_WHAT IS BEING ASKED:_ As you print the data below, keep every line exactly as it is and leave the images behind.

———

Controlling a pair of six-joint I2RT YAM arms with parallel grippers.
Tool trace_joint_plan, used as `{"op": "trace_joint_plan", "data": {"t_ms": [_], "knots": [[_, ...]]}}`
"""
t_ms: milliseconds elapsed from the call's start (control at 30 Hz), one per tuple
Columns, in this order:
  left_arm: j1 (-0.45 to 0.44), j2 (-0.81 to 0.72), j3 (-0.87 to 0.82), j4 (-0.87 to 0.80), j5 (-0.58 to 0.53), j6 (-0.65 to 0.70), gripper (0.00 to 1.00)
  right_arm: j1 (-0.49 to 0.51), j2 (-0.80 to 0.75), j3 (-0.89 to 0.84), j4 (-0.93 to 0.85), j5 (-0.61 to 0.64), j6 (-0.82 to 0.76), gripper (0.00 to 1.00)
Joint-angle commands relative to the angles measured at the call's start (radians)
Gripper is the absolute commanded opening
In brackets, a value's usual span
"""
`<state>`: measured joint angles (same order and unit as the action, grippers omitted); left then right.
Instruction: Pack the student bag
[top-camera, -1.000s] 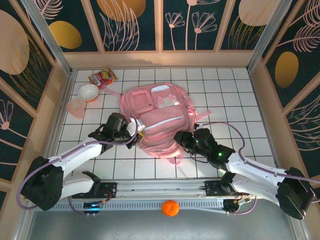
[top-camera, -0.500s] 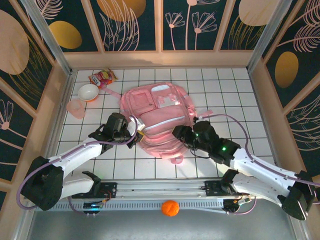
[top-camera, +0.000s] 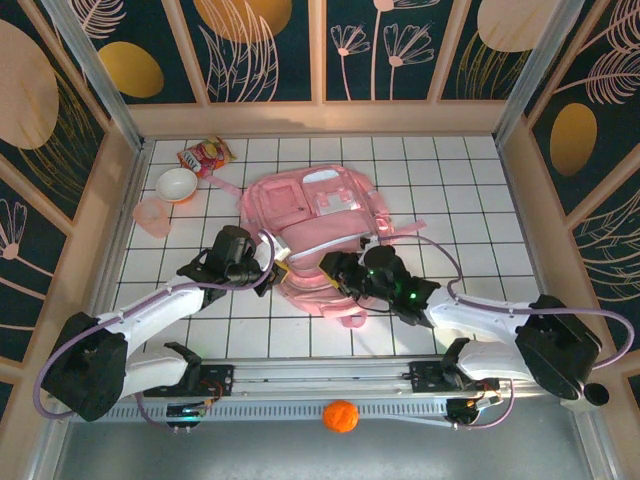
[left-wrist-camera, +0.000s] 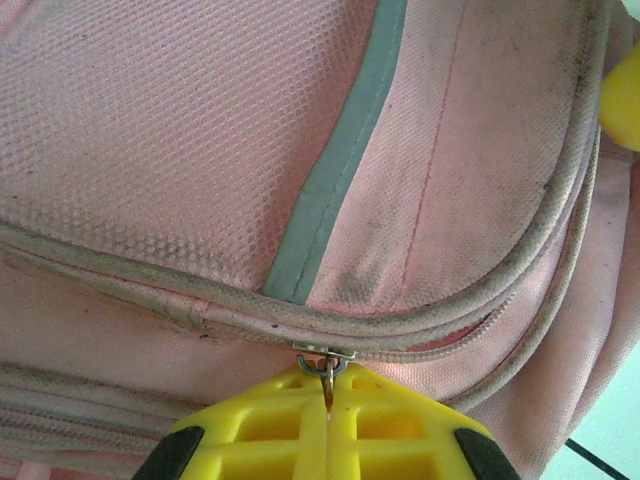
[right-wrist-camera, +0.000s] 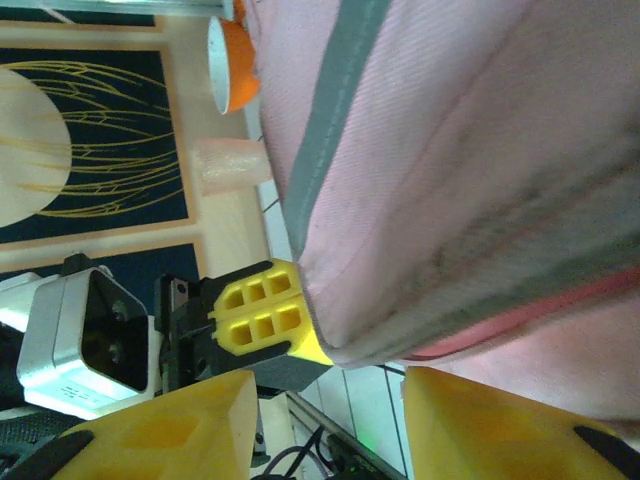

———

_SOLUTION TO THE PROBLEM:_
Controlling a pair of six-joint I2RT YAM arms with parallel grippers.
Tool trace_joint_plan, used as `{"op": "trace_joint_plan", "data": {"t_ms": [_], "knots": [[_, ...]]}}`
"""
t_ms: milliseconds elapsed from the call's start (control at 30 Hz), one per tuple
Columns, in this order:
  left_arm: j1 (-0.45 to 0.44), j2 (-0.81 to 0.72), j3 (-0.87 to 0.82), j4 (-0.87 to 0.80), j5 (-0.58 to 0.53), j6 (-0.65 to 0.70), gripper (0.00 to 1.00)
  right_arm: j1 (-0.49 to 0.51), j2 (-0.80 to 0.75), j3 (-0.89 to 0.84), j4 (-0.93 to 0.85), j5 (-0.61 to 0.64), j6 (-0.82 to 0.76), gripper (0.00 to 1.00)
Joint-angle commands relative to the angles measured at the call's start (radians)
Gripper is the absolute commanded opening
In brackets, a value's usual span
"""
`<state>`: measured joint angles (same order and unit as the action, grippers omitted); left then right.
Instruction: Pack the student bag
[top-camera, -1.000s] 
[top-camera, -0.500s] 
[top-camera, +0.000s] 
[left-wrist-camera, +0.000s] 
[right-wrist-camera, +0.000s] 

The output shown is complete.